Something that came up in a discussion on Facebook made me think about the use of piece for piece copies and how this is the traditional way to learn about the Rules in Roman mosaics. It's a bit of the long post but you might find it worth reading.
Making piece for piece copies of Roman/ancient mosaics has been the norm for everyone learning the Rules but I'm wondering if that is now outdated? One way to look at it is that making piece for piece copies is the best way to learn to.........making piece for piece copies. Is it the best way to learn the Rules if you're making copies of Roman mosaics? I'm not sure I think it is now.
Take one rule, Borderline. You want to teach someone to learn to use this Rule in their mosaic so you teach them what it is, why it is used and for them to understand it better you have them make a piece for piece copy of a Roman mosaic showing the borderline. They can't help but get it right because they use the mosaic equivalent of a paint by numbers technique.
But, what if you taught them the what and the why, got them to look at photos of originals with the borderline shown and then had them do a mosaic and put the borderline in themselves? What is the difference in looking at the photo of an original and doing a piece for piece copy? You get the same information, but in the time it takes you to do the copy you could have looked at hundreds of photos of mosaics with borderlines.

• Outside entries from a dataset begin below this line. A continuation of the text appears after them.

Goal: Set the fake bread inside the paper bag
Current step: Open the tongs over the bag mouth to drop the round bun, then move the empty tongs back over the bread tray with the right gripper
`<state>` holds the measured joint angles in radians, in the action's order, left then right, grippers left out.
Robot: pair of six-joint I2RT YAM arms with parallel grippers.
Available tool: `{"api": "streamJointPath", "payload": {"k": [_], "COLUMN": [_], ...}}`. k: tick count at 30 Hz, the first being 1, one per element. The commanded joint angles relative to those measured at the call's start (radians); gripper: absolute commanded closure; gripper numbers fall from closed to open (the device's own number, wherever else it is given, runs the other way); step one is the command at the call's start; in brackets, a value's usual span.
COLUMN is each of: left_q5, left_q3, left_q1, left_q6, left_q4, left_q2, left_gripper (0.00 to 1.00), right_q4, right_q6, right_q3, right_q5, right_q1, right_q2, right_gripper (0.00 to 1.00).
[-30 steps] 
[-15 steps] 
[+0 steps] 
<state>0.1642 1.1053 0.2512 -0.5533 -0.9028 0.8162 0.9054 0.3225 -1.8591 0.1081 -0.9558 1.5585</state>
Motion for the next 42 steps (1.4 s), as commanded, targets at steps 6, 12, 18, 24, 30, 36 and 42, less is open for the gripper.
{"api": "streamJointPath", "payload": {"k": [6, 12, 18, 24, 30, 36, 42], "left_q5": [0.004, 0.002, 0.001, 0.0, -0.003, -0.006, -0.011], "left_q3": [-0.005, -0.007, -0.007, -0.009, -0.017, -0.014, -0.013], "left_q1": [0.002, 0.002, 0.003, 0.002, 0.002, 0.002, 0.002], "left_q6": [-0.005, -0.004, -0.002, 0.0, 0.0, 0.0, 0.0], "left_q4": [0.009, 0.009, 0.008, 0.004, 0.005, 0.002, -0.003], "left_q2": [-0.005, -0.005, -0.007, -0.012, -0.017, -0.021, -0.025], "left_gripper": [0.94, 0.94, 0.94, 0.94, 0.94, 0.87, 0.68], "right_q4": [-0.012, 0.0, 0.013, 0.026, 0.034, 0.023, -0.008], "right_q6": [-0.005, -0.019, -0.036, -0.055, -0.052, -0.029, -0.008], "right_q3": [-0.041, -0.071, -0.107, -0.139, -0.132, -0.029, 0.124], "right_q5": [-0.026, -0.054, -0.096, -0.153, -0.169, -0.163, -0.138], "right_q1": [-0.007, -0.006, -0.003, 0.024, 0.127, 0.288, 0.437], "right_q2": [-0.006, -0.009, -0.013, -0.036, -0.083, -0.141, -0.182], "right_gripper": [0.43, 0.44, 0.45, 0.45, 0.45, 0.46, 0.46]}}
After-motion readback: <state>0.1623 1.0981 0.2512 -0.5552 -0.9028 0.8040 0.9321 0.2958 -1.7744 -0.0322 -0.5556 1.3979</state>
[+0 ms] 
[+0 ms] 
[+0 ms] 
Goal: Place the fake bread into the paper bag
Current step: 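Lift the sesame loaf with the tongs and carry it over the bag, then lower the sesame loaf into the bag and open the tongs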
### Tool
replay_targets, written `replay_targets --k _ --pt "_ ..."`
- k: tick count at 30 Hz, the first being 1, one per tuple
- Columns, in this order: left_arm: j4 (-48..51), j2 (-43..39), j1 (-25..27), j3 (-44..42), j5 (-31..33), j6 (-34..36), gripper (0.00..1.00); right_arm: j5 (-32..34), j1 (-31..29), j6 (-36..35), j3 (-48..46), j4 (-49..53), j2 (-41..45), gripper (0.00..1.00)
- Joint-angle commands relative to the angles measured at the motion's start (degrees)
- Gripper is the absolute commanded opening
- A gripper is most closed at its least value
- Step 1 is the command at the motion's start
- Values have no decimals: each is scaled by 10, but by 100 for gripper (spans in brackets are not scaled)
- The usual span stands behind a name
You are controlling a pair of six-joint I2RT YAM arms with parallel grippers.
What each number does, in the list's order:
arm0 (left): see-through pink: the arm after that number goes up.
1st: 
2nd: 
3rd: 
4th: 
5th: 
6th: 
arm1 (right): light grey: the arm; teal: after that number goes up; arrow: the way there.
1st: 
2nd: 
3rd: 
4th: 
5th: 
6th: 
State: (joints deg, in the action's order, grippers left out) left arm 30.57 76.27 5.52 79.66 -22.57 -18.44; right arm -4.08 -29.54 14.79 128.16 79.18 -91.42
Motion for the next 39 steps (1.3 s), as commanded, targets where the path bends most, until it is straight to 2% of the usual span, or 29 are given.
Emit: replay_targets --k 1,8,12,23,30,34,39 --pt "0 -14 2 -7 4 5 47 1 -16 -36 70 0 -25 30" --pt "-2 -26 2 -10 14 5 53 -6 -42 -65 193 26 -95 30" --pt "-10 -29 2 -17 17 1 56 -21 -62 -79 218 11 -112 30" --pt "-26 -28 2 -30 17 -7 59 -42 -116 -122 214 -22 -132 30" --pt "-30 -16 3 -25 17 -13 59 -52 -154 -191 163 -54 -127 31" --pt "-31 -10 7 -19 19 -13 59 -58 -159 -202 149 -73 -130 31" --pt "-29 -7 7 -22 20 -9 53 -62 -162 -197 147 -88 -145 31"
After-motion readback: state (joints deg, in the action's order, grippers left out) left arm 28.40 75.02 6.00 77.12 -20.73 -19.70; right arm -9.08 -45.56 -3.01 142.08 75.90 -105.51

We have very little information about how the Romans worked but I bet when they trained their apprentices/slaves they didn't have them make copies, they just told them the what and why then had them just get on with it and correct them as they went along.
The other post had a link to a blog post where someone was talking about having to do a piece for piece copy of a Roman mosaic under time pressure. I think having students do this work against the clock is of no use and inappropriate. I know I'm presuming a lot to question these schools but making copies like that does not, in my opinion, help you understand how they worked. In Roman mosaics it's not just putting in the Rules, it's the also the way you work at a set speed maintaining a set standard. This is not art, it's craft, closer to the skills needed to tile a modern bathroom than those needed by a modern mosaic artist.
Maybe now we need to look at teaching ancient mosaics in they way they were (presumably) taught in the first place?